A Stockport-based company that conned almost £900,000 from small businesses though “bogus” drug awareness campaigns for schools has been shut down by the courts.
The high court ordered Data Northern Limited to be wound up in the public interest this week, after a probe by the Insolvency Service found it had tricked its sponsors out of about £880,000.
The company, which was created in February 2010, produced awareness booklets called Are You on Drugs for schools, providing information about dealing with the effects of various substances.
On Monday, the court heard how the company would target small businesses and persuade them to sponsor drug awareness “campaigns” that were carried out in conjunction with schools.

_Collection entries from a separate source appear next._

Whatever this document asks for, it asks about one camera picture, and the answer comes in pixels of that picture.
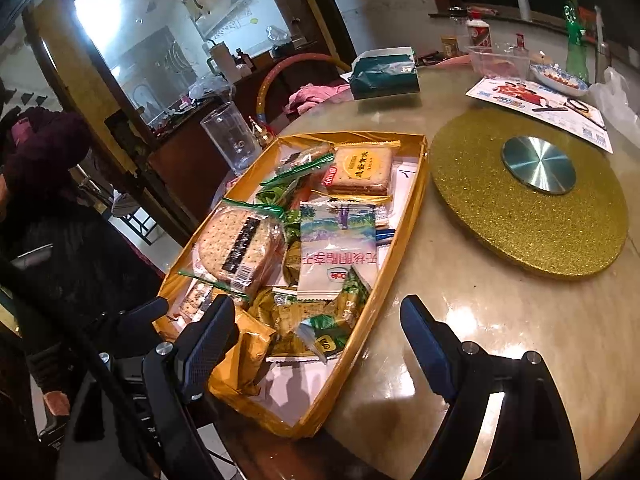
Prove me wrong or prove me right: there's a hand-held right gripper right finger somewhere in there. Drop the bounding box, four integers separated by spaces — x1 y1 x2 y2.
400 296 583 480

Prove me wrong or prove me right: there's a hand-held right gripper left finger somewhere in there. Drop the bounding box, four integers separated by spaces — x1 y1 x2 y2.
75 295 238 480

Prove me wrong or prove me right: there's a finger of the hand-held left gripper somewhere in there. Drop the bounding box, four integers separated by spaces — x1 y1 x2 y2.
106 297 170 344

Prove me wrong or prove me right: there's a mustard yellow snack packet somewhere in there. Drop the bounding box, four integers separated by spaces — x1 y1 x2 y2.
207 307 279 399

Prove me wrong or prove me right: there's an orange cracker packet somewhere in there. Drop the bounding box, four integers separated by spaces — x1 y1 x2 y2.
177 279 222 324

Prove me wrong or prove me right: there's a round cracker packet green edge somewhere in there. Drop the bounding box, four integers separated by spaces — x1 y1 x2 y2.
177 198 287 297

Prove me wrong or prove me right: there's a gold-edged white tray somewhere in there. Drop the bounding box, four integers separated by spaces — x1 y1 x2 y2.
152 131 431 441

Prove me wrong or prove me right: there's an olive green snack packet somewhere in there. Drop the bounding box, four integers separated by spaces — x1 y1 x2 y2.
279 239 304 287

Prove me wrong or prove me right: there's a white green snack packet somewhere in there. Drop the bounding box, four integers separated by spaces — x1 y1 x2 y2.
297 201 379 297

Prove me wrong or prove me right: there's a square cracker packet yellow label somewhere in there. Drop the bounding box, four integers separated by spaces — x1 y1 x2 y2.
322 142 399 197

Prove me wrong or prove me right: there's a clear green-edged cracker packet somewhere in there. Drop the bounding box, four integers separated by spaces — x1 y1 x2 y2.
259 144 337 192

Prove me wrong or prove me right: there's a person's left forearm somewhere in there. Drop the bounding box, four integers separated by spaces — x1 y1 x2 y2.
20 305 107 402

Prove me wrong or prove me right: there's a person's left hand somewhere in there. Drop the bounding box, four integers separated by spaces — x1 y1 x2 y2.
42 391 71 419

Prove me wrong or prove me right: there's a person's body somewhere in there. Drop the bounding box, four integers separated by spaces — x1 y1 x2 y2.
0 180 166 480

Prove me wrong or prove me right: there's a gold glitter turntable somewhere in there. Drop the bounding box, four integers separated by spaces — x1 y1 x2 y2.
428 108 630 282

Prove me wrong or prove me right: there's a purple knit hat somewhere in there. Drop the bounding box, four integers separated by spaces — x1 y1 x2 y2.
4 109 93 192

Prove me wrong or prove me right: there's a clear plastic cup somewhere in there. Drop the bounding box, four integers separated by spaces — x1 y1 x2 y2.
199 101 264 177

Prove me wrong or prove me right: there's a small gold bell figurine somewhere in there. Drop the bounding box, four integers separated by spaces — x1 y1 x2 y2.
248 115 277 149

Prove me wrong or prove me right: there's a printed flyer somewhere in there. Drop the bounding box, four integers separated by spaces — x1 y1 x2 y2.
464 77 614 154

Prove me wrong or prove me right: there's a pink cloth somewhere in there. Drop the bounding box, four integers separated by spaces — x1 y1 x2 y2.
283 84 352 118

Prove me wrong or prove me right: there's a green tissue pack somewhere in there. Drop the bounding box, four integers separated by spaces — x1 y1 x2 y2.
348 47 420 102

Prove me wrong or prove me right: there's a white jug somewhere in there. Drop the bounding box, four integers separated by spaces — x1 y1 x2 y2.
205 39 239 84

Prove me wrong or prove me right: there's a red hoop chair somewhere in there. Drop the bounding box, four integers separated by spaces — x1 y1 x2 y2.
254 52 352 137

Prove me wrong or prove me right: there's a clear plastic container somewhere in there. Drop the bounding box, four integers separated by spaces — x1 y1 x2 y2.
465 44 532 82

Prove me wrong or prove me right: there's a blue white plate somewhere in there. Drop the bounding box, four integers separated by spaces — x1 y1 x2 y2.
529 62 591 99

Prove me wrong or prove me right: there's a white plastic bag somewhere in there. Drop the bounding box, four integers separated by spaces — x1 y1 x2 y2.
589 66 640 147

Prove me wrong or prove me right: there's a white liquor bottle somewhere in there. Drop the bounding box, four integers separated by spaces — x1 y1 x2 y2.
465 9 490 52

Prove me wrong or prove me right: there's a clear plastic bag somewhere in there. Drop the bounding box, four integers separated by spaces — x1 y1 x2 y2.
265 24 292 47

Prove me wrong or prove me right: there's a green plastic bottle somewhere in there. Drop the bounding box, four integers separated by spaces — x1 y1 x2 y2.
562 0 590 84

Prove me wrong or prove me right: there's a black cable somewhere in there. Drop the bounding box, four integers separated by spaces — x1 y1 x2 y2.
0 252 153 480

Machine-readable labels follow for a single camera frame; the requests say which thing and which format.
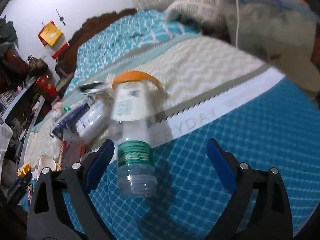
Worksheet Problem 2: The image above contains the teal patterned blanket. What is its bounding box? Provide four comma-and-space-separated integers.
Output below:
75, 9, 200, 100

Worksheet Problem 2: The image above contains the clear plastic jar orange lid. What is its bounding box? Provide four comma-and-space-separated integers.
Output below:
110, 71, 168, 130

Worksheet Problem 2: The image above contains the carved wooden headboard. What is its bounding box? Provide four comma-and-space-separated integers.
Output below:
55, 8, 138, 80

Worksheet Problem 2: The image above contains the brown handbag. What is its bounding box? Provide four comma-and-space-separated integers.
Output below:
27, 55, 49, 77

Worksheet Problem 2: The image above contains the yellow crumpled wrapper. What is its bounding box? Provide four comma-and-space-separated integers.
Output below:
17, 163, 32, 178

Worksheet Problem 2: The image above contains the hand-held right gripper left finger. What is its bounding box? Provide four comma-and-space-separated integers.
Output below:
27, 139, 118, 240

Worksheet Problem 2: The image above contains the white plastic packet blue print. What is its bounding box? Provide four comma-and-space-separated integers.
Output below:
76, 102, 106, 138

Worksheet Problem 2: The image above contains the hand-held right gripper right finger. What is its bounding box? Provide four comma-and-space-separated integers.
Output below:
200, 138, 293, 240

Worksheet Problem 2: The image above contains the silver foil wrapper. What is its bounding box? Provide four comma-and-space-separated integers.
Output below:
76, 80, 112, 96

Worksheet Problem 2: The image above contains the yellow and red wall calendar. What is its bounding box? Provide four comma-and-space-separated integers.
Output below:
37, 21, 70, 60

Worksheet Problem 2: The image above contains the dark wall ornament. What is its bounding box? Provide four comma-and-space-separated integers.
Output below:
56, 9, 66, 27

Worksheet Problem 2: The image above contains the white bowl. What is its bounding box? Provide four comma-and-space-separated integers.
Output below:
39, 154, 57, 172

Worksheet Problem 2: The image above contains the cluttered metal shelf rack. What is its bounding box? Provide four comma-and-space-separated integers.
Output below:
0, 15, 52, 135

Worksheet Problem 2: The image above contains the white floral printed bag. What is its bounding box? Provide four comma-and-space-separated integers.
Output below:
0, 123, 13, 155

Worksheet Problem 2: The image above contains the white cable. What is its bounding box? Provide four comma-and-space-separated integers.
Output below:
235, 0, 253, 48

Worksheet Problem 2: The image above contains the clear plastic bottle green label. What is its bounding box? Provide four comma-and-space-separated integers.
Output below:
117, 120, 157, 199

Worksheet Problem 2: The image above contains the grey knit blanket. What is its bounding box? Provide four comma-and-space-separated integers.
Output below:
165, 0, 320, 92

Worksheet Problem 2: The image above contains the dark blue packet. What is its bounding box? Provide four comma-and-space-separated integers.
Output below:
51, 104, 84, 141

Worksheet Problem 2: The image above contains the red gift box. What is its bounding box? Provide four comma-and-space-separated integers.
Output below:
36, 75, 60, 101

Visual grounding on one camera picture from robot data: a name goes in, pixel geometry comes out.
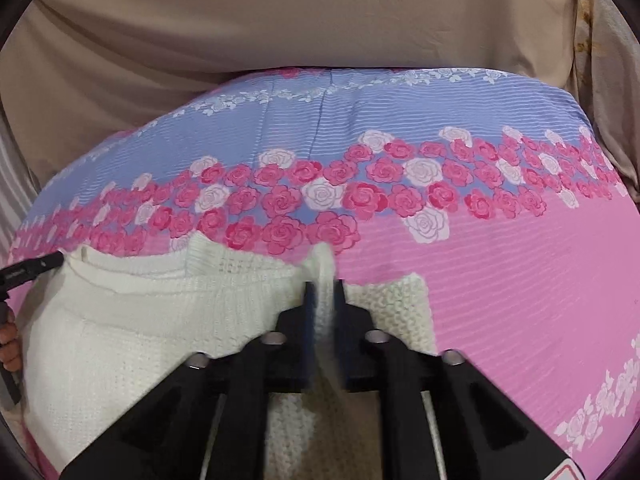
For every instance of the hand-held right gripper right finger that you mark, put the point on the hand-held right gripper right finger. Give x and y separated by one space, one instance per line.
345 332

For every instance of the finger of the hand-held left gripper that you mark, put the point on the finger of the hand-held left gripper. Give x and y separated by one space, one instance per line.
30 270

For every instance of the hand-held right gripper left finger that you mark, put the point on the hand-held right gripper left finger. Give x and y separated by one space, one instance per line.
310 330

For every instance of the white red navy knitted sweater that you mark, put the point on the white red navy knitted sweater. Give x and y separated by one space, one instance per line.
150 330

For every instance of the person's left hand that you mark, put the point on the person's left hand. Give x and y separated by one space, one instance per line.
9 347

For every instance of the white striped curtain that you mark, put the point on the white striped curtain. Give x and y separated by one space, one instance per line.
12 200

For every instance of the pink floral bed sheet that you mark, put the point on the pink floral bed sheet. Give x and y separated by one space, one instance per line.
500 285

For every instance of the beige curtain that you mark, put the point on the beige curtain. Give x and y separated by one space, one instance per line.
300 20

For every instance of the pale floral cloth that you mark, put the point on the pale floral cloth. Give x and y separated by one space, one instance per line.
610 60

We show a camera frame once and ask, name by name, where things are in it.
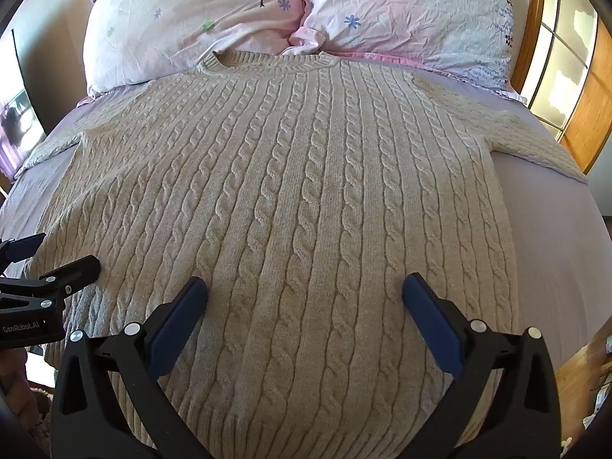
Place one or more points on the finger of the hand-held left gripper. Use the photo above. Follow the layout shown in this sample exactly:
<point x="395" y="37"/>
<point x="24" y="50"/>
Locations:
<point x="79" y="268"/>
<point x="21" y="248"/>

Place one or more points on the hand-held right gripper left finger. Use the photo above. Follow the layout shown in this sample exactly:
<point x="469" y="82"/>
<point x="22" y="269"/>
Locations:
<point x="177" y="321"/>

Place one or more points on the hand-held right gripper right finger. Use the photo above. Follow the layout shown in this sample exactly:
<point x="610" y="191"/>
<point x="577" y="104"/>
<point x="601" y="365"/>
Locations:
<point x="432" y="321"/>

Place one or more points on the lavender bed sheet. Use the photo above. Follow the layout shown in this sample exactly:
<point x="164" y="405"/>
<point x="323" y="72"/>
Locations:
<point x="550" y="248"/>

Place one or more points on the pink floral pillow with tree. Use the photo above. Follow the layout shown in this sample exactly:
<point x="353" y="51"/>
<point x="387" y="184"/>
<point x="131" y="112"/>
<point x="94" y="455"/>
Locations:
<point x="191" y="19"/>

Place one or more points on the wooden framed glass door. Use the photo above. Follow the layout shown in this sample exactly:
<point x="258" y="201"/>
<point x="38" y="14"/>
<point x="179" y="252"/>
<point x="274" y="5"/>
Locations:
<point x="562" y="62"/>

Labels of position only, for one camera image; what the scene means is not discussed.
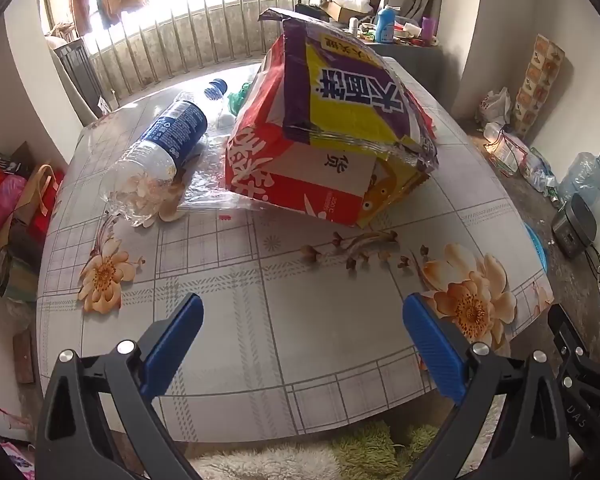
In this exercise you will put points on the brown paper bag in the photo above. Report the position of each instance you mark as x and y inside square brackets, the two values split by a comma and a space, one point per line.
[30, 200]

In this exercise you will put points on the clear bag with red trim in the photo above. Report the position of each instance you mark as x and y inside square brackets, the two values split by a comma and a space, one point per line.
[507, 152]

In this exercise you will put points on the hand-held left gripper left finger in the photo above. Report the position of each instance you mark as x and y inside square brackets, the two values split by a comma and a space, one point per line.
[175, 345]

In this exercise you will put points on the metal balcony railing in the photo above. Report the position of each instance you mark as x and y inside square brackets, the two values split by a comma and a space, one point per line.
[180, 35]

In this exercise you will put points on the person's fluffy green white robe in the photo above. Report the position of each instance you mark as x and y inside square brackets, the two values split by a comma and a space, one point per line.
[365, 450]

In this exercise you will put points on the grey cabinet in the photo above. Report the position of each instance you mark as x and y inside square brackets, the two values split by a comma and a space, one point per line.
[420, 65]

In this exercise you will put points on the black rice cooker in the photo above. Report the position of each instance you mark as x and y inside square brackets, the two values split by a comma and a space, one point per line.
[575, 225]

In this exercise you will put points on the clear plastic bag red print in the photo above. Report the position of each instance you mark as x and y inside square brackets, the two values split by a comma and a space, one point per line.
[205, 180]

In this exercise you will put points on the white crumpled plastic bag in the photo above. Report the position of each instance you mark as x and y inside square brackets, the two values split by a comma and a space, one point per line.
[355, 0]

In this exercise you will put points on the brown wooden block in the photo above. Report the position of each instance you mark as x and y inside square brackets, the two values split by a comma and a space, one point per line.
[23, 360]

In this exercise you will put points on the open cardboard box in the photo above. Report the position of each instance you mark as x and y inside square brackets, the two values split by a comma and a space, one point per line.
[337, 12]

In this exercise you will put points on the pink plastic bag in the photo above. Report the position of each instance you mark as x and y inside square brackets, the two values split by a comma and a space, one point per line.
[2, 202]

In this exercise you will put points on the red yellow snack bag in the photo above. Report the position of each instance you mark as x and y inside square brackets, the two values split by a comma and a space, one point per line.
[270, 160]

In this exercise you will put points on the blue water jug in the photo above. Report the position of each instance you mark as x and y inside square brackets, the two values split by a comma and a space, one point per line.
[585, 180]

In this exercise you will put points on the small white bottle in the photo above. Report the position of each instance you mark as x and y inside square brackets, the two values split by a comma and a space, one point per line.
[354, 26]

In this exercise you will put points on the purple cup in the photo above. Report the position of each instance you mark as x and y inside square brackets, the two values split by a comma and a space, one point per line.
[428, 30]

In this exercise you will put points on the tall patterned carton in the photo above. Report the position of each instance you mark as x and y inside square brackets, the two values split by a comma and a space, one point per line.
[537, 85]

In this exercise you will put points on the blue detergent bottle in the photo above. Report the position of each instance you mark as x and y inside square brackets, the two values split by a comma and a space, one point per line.
[386, 25]

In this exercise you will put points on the white plastic bag red print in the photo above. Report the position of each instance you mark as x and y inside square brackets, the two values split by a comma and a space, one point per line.
[495, 105]

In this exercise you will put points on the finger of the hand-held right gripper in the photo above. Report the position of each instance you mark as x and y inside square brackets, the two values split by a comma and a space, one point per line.
[567, 332]

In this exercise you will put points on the clear plastic bottle blue label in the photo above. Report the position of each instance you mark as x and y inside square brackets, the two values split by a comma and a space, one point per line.
[175, 130]

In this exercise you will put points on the black flat device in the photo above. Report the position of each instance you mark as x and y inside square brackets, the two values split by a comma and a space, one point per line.
[310, 12]

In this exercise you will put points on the green plastic bag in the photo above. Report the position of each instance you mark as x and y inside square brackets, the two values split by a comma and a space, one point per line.
[237, 100]

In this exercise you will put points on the pile of empty plastic bottles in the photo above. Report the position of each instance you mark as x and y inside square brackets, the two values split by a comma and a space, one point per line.
[540, 172]

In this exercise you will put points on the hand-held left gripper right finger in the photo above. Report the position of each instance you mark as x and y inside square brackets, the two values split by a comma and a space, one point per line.
[435, 350]

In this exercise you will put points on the blue plastic basket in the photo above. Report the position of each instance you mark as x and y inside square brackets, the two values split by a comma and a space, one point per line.
[537, 250]

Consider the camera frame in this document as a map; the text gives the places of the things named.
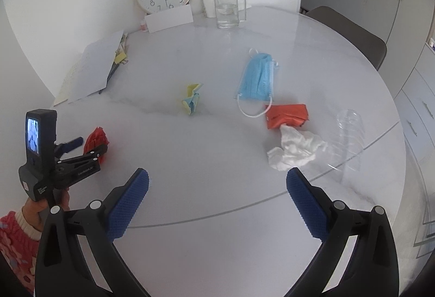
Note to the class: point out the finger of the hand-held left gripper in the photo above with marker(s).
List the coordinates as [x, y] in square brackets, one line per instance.
[73, 143]
[97, 151]

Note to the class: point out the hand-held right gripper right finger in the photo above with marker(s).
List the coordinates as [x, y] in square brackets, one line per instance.
[306, 205]

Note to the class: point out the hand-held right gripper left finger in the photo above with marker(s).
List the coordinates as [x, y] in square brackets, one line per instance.
[131, 202]

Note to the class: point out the red paper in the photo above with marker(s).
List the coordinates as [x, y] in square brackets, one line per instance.
[97, 139]

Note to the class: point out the person's left forearm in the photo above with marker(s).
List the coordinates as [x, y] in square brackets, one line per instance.
[17, 249]

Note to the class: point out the person's left hand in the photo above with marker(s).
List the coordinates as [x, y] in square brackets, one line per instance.
[35, 213]

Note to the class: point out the cream paper sheet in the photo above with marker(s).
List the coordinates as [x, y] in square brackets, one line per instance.
[64, 88]

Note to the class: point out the white crumpled tissue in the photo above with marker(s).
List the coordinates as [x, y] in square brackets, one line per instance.
[294, 149]

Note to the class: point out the white board sheet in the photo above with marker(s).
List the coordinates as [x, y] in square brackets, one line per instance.
[93, 69]

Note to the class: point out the clear plastic cup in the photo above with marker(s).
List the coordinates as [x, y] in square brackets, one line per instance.
[350, 140]

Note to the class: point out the orange folded paper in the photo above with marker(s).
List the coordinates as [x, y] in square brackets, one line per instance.
[287, 116]

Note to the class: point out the yellow sticky notes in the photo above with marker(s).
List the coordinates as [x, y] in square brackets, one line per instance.
[120, 57]

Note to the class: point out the yellow green crumpled paper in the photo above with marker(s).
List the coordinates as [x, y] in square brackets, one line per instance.
[193, 98]

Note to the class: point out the small pink paper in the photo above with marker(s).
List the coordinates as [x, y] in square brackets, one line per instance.
[143, 26]

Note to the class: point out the blue face mask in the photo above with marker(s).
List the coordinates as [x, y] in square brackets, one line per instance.
[258, 76]

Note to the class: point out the white card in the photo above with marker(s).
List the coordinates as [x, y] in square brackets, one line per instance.
[169, 19]

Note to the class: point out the grey drawer unit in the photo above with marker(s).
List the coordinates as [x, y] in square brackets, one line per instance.
[418, 103]

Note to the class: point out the grey chair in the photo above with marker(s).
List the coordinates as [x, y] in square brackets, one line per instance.
[350, 35]

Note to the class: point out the clear glass mug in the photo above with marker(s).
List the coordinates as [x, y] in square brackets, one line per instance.
[227, 11]

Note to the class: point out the metal frame rack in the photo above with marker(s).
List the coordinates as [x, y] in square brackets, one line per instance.
[424, 232]

These campaigns were supposed to see schools receive the booklets as an additional resource, and in return benefactors would receive a certificate of sponsorship. The most common sponsorship rate offered was £179 but amounts varied from £50 all the way up to £13,000.
According to the Insolvency Service, the majority of schools it contacted did not receive the booklets, while those that had been sent the materials felt they were of poor quality and did not use them.
They turned out to be authored by boss Ashley Thorley, 38, who had no formal training.
The agency also found Data Northern falsely told sponsors it was running a charity campaign in conjunction with schools, and lied that sponsors had agreed to a rolling programme of sponsorship by issuing multiple invoices.
Data Northern secured more than £880,000 from small business through “this type of bogus consent” between April 2015 and April 2018, the Insolvency Service said. This accounts for 80% of its total sponsorship over that period.
Additionally, Data Northern employed “aggressive and misleading debt collection techniques” like falsely threatening court action or claiming bailiffs had been instructed, and failed to keep adequate accounting records, the Insolvency Service said.
Data Northern was placed into provisional liquidation in November 2018.
Scott Crighton, chief investigator of the Insolvency Service, said: “Data Northern targeted small businesses and exploited their generous and benevolent nature, misleading them into believing they were contributing towards a worthy charitable cause.
“This couldn’t have been further from the truth as our investigations showed that the company was only generating revenue for itself.
“The strong actions of the court have prevented further loss to the business community and is a warning to other companies solicited in this way to exercise discretion before agreeing to purchase advertising space.”